23 lipca Hugo Chávez nazwał arcybiskupa stolicy Hondurasu „imperialistycznym pajacem” i „papugą” powtarzającą zarzuty Waszyngtonu wobec wenezuelskich władz. Zaatakował go po tym, jak hierarcha skrytykował go za wprowadzanie totalitarnej dyktatury. Na transmitowanym przez radio i telewizję spotkaniu z rolnikami w Trujillo na północy Wenezueli prezydent Chávez oświadczył 26 lipca, że jeżeli jego słowa obraziły purpurata, prosi o wybaczenie. Podkreślił, że czyni to na prośbę prezydenta Hondurasu Manuela Zelayi, który jest jego przyjacielem. Równocześnie jednak stwierdził, że także kard.

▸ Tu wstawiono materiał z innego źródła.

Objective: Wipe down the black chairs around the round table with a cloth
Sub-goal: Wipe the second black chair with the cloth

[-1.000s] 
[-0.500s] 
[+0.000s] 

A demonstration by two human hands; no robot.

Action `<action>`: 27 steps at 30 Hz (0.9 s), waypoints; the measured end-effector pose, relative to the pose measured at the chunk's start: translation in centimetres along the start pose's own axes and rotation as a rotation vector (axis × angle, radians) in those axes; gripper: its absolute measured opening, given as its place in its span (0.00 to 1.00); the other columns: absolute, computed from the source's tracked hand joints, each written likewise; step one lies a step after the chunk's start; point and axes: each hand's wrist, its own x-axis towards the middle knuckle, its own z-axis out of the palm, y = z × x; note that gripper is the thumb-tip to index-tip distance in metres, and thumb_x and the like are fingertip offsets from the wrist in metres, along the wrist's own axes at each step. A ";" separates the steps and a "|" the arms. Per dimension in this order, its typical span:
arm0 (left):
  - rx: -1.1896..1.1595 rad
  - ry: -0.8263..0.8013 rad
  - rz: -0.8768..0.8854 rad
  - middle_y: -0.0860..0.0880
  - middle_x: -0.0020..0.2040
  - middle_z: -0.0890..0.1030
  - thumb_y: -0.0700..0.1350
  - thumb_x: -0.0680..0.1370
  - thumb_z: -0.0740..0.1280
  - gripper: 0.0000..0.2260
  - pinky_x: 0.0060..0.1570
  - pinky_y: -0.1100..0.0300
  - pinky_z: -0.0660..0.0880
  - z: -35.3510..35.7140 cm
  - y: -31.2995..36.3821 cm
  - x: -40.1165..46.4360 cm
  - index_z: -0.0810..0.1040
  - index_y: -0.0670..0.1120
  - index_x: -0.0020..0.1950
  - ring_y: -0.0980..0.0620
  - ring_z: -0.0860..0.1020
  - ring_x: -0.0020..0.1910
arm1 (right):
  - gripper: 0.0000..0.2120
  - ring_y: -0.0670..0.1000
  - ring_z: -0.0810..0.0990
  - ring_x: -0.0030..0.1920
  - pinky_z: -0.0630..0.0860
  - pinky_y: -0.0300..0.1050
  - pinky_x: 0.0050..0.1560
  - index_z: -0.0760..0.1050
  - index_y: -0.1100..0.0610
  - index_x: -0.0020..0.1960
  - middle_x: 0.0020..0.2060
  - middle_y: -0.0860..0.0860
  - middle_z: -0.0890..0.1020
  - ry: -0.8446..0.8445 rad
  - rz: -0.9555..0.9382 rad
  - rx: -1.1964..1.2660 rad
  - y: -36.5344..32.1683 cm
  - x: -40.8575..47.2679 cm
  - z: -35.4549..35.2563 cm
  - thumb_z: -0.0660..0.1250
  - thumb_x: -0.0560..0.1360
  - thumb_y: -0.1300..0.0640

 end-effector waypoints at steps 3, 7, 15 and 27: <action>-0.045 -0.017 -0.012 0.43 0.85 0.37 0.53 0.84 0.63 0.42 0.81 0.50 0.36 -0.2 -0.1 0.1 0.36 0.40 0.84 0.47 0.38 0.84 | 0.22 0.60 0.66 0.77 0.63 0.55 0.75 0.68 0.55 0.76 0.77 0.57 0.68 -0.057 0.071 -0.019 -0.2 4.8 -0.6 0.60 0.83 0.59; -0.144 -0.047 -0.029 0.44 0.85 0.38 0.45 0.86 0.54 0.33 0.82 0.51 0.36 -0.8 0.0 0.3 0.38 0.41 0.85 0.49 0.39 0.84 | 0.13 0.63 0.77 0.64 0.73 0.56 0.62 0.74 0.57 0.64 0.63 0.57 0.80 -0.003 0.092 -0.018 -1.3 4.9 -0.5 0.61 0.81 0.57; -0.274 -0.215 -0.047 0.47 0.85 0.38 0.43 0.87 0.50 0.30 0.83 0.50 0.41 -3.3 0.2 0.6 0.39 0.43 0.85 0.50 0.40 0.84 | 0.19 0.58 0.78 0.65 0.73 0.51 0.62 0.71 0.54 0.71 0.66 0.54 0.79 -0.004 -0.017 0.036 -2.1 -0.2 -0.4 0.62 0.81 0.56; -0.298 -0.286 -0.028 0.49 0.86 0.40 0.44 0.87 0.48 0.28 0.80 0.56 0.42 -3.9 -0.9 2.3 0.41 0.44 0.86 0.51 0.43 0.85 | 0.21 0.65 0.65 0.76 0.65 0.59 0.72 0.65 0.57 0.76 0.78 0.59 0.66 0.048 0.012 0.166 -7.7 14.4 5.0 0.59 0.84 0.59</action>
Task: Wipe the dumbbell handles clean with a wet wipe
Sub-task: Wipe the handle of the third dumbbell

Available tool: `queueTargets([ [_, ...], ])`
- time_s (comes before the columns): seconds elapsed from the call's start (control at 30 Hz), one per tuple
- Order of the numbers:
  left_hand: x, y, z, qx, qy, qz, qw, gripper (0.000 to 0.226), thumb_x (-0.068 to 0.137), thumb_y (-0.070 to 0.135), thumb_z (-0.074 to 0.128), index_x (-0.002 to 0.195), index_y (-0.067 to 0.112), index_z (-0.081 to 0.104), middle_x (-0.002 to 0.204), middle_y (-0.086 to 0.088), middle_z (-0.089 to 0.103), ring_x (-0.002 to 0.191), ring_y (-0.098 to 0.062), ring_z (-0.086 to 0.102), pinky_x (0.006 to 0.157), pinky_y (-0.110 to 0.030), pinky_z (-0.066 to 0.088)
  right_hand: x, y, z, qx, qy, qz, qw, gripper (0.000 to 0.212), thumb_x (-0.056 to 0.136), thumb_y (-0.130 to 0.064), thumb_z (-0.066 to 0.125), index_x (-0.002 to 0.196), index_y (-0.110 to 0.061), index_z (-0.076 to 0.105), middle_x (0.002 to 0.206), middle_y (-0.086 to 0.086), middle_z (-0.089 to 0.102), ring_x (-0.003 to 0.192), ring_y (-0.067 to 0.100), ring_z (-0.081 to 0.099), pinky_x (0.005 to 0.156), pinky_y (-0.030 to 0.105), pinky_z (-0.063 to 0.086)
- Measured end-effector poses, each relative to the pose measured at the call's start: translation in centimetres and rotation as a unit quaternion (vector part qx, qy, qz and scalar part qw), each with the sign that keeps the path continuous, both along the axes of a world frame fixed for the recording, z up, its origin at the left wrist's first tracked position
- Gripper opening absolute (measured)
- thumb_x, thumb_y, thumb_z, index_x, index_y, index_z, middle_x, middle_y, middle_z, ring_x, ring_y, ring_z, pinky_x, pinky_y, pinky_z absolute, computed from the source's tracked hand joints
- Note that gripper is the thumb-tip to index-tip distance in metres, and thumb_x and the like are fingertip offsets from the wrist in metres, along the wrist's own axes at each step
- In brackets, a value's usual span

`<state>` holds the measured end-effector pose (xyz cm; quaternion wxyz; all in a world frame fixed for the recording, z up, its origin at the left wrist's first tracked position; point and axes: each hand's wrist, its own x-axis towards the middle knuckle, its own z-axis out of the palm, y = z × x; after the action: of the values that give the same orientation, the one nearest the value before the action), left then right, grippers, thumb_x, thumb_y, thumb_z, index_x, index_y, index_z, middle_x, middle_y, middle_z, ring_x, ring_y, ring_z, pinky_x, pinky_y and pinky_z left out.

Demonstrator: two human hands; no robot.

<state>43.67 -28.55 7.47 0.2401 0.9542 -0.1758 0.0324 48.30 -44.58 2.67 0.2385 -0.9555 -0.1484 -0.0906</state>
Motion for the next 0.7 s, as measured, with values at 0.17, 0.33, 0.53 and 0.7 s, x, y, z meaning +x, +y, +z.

Rodríguez Maradiaga wyrażał się bez szacunku o sytuacji w Wenezueli, dowodząc tym, że wcale jej nie zna. „Powinien wykazać mądrość, uznając, że się mylił – powiedział Chávez. – Skąd kardynał wie, że u nas jest dyktatura, a ja uważam się za Boga? Zapraszam go, by do nas przyjechał i porozmawiał z ludźmi, a dowie się prawdy” – dodał prezydent Wenezueli. Mimo tej dwuznaczności przeprosin prezydent Hondurasu Manuel Zelaya oświadczył, że jest z nich bardzo zadowolony.